• [WHAT TO DO]:
In the entries that follow, find the line containing "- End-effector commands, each"; from there, copy every line exactly through the line containing "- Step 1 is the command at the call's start".

• [RECORDS SUPPLIED]:
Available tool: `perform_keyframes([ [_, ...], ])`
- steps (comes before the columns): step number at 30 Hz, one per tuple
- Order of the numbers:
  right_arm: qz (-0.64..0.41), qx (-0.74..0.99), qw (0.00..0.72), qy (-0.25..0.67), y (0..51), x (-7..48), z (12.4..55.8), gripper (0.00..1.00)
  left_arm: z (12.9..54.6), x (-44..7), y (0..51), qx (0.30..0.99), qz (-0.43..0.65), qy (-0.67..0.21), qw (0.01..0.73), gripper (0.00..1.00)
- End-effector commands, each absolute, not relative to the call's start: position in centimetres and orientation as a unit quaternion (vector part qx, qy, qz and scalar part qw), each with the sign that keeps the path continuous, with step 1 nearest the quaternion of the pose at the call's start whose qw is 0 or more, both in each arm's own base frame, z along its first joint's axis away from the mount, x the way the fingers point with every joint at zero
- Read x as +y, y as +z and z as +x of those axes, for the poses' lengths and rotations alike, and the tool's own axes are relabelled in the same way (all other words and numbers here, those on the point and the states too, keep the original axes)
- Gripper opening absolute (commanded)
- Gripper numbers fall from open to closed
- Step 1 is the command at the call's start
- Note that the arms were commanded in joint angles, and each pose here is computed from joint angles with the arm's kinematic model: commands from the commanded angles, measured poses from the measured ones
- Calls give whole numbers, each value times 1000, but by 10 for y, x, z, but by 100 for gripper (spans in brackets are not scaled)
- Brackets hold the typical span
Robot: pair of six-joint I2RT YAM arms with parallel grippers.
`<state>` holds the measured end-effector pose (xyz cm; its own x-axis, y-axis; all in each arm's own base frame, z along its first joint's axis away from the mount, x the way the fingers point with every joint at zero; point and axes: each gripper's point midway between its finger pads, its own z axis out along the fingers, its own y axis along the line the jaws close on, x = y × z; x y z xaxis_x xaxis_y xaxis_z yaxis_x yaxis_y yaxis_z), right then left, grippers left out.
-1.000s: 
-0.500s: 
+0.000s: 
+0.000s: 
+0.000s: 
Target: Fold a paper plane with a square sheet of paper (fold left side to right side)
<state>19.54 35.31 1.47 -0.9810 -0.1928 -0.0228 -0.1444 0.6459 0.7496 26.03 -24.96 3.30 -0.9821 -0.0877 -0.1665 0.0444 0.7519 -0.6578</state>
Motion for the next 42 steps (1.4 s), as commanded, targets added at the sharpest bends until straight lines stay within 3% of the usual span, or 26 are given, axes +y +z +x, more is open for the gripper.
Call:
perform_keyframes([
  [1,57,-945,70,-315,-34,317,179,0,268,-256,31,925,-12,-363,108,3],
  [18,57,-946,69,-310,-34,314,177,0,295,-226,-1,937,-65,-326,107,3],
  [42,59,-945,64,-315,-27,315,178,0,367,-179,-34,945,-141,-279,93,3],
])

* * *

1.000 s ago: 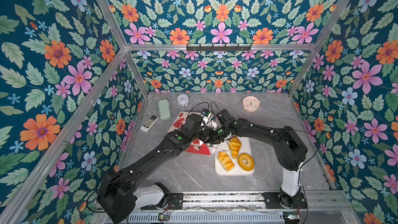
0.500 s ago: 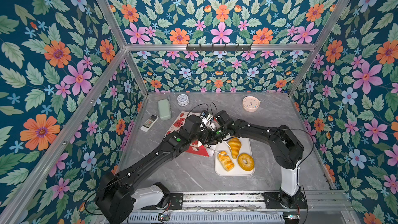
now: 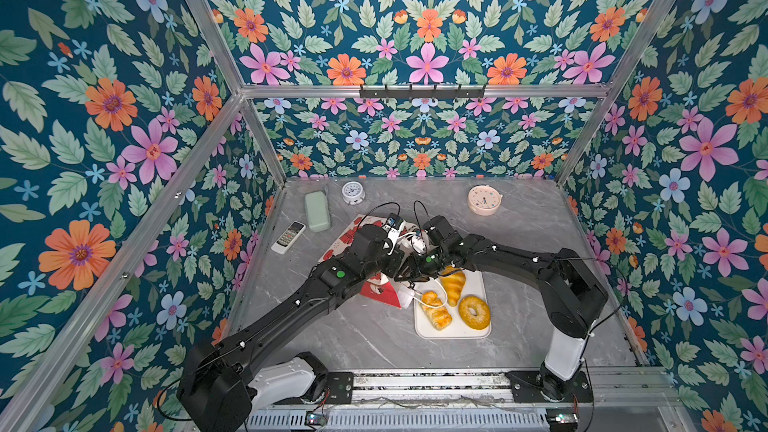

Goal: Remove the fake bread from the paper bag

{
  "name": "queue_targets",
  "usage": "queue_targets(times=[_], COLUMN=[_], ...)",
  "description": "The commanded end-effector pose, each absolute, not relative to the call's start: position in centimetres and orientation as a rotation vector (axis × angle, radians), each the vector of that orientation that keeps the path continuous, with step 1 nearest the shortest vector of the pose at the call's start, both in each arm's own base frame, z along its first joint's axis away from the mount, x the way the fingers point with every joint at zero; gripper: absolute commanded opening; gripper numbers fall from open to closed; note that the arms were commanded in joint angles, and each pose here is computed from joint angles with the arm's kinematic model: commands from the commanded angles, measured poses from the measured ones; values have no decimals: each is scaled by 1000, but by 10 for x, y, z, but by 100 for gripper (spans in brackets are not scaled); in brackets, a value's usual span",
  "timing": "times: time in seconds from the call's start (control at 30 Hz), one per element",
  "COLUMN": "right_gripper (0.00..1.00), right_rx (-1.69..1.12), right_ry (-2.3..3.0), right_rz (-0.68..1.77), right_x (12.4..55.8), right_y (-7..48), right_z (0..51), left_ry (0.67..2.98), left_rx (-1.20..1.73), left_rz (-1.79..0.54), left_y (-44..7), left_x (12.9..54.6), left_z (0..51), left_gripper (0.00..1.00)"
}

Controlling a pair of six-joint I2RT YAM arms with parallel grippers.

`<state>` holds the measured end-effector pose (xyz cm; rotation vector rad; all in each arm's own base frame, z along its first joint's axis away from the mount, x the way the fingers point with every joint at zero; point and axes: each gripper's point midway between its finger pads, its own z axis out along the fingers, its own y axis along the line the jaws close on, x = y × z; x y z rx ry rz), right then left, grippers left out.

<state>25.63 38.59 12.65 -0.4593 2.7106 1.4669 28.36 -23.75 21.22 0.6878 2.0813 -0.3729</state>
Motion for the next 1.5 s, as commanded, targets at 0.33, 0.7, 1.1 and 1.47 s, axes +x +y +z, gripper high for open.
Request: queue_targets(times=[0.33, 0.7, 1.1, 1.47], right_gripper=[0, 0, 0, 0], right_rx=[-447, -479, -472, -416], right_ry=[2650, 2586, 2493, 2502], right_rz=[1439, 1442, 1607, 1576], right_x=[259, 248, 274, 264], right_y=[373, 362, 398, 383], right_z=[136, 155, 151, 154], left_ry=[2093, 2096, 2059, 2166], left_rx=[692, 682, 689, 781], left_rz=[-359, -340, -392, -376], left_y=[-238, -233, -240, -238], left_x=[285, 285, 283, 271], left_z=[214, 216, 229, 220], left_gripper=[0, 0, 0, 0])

• [ANSWER FOR THIS EXERCISE]:
- End-effector commands, each absolute, not relative to the call's start: position in centimetres and orientation as a unit quaternion (vector part qx, qy, qz and scalar part qw), each with the sign that keeps the path continuous, with step 1 nearest the quaternion of the pose at the call's start whose qw is 0 or more, both in each arm's own base frame, z along its first joint's axis away from the mount, x the way the fingers point with every joint at zero
- Read x as +y, y as +z and z as +x of those axes, for the poses' lengths and rotations alike, and the tool's own axes are relabelled in the same way (all other words and numbers here, those on the point and the states too, keep the original axes)
- Gripper opening absolute (commanded)
- Gripper numbers fall from open to closed
- Step 1 is the command at the call's start

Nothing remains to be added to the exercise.